People have talked about W&M's depth and minutes. W&M had one guy with over 1000 minutes (Cohn) and 7 guys with at least 10 mins/game, and then flotsam.
The previous season no one cracked 1k minutes and 10 guys had at least 10 mins/game, so Shaver definitely tightened things this season (whether due to necessity or not). Here's this year's Charleston squad:
3 guys with over 1000 minutes, 7 guys with at least 10 mins/game, then a couple other guys who played here and there. Here's 2016-17 UNCW:
Three guys had ~1200 minutes, then Cacok had 900 minutes. They rode three guys hard, gave 7 guys at least 10 mins/game. 2015-16 UNCW:
Only two guys with over 1k minutes, and a slightly wider distribution with 9 guys playing at least 10/mins game and Cacok just missing the cut. 2014-15 Northeastern:
They rode their top guys for most of the season. One more, 2013-14 Delaware (deep sigh):
Threatt and Saddler didn't rack up the high minutes of other guys because they missed games but 4 guys played ~35 mins/game. They too went about 7 deep, with a few other guys here and there.

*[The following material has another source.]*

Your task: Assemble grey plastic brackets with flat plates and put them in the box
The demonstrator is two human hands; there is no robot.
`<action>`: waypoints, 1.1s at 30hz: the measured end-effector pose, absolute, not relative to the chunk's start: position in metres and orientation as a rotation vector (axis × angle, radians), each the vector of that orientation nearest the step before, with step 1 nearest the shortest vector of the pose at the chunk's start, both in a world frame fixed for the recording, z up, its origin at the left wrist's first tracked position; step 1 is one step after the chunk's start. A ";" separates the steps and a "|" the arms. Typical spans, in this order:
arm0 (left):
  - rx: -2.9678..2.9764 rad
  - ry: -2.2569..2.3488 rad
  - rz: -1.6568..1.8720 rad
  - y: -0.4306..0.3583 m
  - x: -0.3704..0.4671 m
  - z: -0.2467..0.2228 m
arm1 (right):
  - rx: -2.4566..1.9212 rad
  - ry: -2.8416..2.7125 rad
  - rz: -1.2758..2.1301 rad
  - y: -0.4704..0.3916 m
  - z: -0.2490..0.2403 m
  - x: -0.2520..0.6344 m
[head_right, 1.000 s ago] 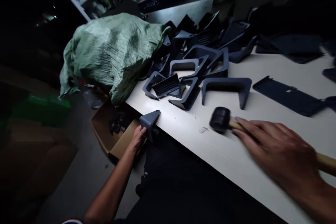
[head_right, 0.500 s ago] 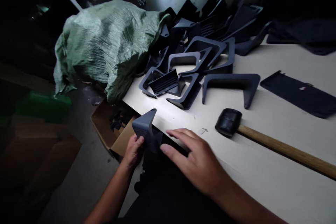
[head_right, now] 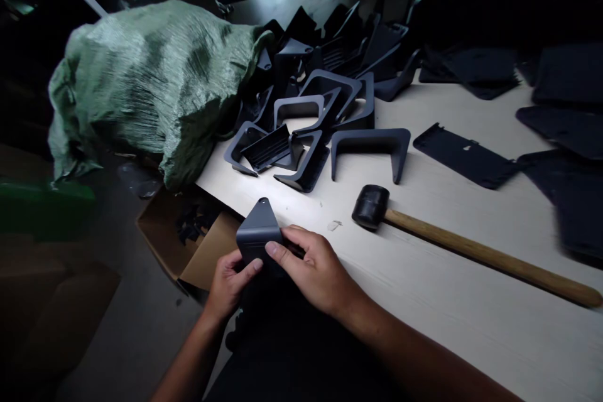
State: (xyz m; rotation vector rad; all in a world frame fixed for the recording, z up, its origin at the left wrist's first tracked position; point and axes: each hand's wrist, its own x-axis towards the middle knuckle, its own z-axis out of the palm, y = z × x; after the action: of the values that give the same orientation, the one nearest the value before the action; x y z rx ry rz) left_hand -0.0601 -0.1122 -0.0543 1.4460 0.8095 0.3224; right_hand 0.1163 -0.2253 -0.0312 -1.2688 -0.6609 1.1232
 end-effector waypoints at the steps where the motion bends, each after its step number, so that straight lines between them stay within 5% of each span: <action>1: 1.454 0.809 0.323 -0.112 -0.060 -0.054 | -1.261 -0.654 1.126 -0.226 -0.031 0.117; 33: 1.329 0.575 -0.017 -0.114 -0.069 -0.046 | -1.567 -1.096 0.715 -0.247 -0.016 0.101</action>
State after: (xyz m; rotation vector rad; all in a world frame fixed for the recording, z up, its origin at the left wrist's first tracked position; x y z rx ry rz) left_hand -0.0690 -0.1139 -0.0455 1.3289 0.5754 -0.0170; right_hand 0.1010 -0.2472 -0.0157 -1.5669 -1.0960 0.7155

The point is that being top-heavy or having a short bench isn't what held this team back. Most of the top teams the last few years have had similar setups or even played the starters more minutes than W&M's starters did. The real issue is the bottom of the roster didn't really bring anything to the table or earn Shaver's trust. You need guys 8-10 on the roster to bring energy/knock down 3s/ do things to turn a game around when things are going sideways.